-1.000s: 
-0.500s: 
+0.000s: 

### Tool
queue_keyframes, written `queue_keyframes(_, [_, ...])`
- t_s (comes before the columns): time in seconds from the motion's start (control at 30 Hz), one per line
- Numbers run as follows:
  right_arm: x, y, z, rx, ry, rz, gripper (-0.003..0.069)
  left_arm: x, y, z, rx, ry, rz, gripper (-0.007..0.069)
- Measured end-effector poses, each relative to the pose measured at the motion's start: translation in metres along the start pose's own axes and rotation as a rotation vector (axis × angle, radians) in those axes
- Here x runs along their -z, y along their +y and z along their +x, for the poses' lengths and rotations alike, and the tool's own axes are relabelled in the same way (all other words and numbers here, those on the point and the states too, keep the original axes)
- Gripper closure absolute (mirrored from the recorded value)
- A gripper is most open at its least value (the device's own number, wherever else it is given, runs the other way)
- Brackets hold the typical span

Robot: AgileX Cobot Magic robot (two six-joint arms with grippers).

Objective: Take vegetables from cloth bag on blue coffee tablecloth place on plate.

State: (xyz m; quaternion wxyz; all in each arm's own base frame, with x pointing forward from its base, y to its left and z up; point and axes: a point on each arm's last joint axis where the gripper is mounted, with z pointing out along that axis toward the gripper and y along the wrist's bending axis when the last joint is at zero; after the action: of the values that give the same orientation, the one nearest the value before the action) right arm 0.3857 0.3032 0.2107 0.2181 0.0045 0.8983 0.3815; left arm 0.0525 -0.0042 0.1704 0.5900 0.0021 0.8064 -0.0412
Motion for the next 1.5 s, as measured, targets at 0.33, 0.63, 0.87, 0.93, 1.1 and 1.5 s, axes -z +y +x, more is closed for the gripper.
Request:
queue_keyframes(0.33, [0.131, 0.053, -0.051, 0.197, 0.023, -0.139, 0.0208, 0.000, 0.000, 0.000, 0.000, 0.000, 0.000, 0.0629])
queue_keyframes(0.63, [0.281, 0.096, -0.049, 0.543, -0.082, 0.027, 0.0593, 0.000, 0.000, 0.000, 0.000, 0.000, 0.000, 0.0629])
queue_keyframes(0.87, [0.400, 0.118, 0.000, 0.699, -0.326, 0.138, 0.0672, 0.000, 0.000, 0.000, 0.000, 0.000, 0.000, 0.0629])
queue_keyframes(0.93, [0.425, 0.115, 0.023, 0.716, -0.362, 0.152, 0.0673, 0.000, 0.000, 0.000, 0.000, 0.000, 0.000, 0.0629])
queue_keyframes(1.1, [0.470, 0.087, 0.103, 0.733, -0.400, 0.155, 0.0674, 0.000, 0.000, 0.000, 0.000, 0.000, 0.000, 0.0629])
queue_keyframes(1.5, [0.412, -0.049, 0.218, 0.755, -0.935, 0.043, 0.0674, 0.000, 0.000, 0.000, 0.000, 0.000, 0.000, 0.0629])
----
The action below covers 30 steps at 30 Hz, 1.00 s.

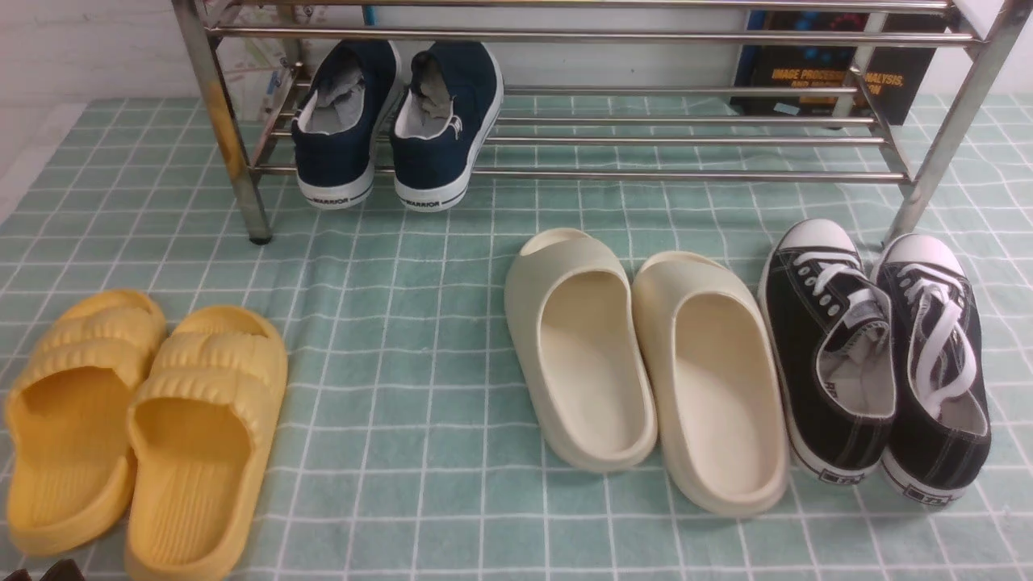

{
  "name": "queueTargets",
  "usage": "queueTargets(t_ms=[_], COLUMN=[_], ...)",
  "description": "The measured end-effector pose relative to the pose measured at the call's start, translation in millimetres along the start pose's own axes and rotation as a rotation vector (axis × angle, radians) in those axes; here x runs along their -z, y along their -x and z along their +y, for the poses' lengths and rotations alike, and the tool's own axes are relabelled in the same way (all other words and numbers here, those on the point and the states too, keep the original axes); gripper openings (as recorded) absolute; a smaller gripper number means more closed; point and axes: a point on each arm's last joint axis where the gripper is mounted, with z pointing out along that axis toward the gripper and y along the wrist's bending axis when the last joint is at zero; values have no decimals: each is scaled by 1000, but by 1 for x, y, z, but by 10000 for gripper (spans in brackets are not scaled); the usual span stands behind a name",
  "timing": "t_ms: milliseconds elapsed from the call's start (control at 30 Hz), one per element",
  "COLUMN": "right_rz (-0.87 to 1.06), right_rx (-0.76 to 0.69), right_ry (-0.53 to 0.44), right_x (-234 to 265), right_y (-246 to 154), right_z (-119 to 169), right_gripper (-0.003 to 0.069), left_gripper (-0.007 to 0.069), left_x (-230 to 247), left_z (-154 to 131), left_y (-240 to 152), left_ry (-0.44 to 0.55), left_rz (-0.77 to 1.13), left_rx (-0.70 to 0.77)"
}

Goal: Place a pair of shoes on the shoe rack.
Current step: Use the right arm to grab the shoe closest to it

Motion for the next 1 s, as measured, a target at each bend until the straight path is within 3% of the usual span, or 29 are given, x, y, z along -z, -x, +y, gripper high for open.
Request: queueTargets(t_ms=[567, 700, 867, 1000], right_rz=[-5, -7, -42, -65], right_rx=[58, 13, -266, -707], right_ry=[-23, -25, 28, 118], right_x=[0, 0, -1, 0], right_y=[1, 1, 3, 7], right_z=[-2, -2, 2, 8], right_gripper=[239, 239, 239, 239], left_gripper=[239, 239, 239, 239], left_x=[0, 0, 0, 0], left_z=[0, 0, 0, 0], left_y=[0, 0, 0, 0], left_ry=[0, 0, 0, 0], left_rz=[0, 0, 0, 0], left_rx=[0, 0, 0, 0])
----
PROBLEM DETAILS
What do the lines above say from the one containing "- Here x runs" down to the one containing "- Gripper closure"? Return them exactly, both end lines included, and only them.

ANSWER BELOW
- Here x runs along their -z, y along their +y and z along their +x, for the poses' lengths and rotations alike, and the tool's own axes are relabelled in the same way (all other words and numbers here, those on the point and the states too, keep the original axes)
- Gripper closure absolute (mirrored from the recorded value)

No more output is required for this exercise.